**Task**
Find "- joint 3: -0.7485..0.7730" in the material, then return exactly the line containing it and all lines after it to the end, leaving out pictures.

**Information shown**
■ ■ ■ ■ ■

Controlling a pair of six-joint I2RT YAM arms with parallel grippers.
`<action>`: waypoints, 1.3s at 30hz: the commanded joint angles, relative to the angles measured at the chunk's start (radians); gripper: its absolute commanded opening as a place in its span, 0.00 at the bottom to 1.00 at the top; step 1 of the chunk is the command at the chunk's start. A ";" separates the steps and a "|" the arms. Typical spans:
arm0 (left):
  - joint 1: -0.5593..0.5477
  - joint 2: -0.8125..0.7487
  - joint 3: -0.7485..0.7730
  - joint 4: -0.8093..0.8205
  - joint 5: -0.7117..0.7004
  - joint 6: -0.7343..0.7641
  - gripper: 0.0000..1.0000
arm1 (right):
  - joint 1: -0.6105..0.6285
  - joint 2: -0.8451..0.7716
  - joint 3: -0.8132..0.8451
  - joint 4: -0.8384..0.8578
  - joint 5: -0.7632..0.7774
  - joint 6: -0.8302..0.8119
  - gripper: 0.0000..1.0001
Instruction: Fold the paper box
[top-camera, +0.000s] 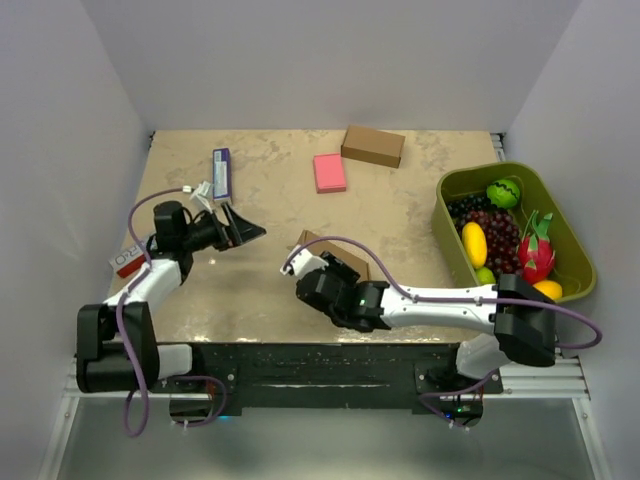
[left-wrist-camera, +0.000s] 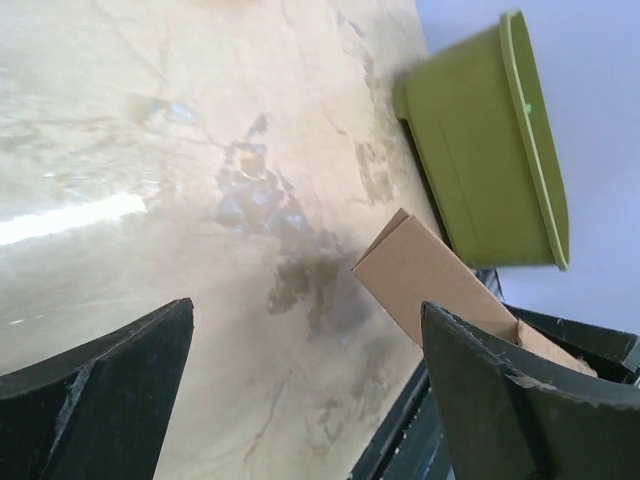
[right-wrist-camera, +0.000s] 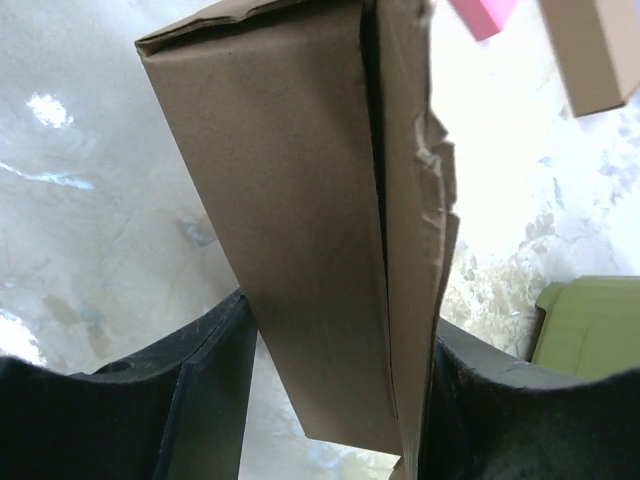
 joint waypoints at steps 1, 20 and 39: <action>0.025 -0.094 0.078 -0.155 -0.091 0.166 1.00 | -0.089 -0.045 0.114 -0.199 -0.263 -0.039 0.49; 0.025 -0.266 0.109 -0.297 -0.246 0.323 1.00 | -0.395 0.183 0.478 -0.535 -0.865 -0.236 0.51; 0.020 -0.243 0.095 -0.283 -0.191 0.320 1.00 | -0.482 0.271 0.516 -0.457 -0.795 -0.261 0.99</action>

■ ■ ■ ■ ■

**Answer to this exercise**
  - joint 3: -0.7485..0.7730
  - joint 4: -0.8093..0.8205
  - joint 5: -0.7117..0.7004
  - joint 6: -0.7343..0.7641
  - gripper: 0.0000..1.0000
arm1 (right):
  - joint 1: -0.6105..0.6285
  - joint 2: -0.8451..0.7716
  - joint 3: -0.8132..0.8451
  - joint 4: -0.8384..0.8578
  - joint 5: -0.7632..0.7774
  - joint 6: -0.8302..0.8119
  - gripper: 0.0000..1.0001
Instruction: Fold the paper box
[top-camera, +0.000s] 
[left-wrist-camera, +0.000s] 
[right-wrist-camera, +0.000s] 
 joint waypoints at steps 1, 20 and 39: <action>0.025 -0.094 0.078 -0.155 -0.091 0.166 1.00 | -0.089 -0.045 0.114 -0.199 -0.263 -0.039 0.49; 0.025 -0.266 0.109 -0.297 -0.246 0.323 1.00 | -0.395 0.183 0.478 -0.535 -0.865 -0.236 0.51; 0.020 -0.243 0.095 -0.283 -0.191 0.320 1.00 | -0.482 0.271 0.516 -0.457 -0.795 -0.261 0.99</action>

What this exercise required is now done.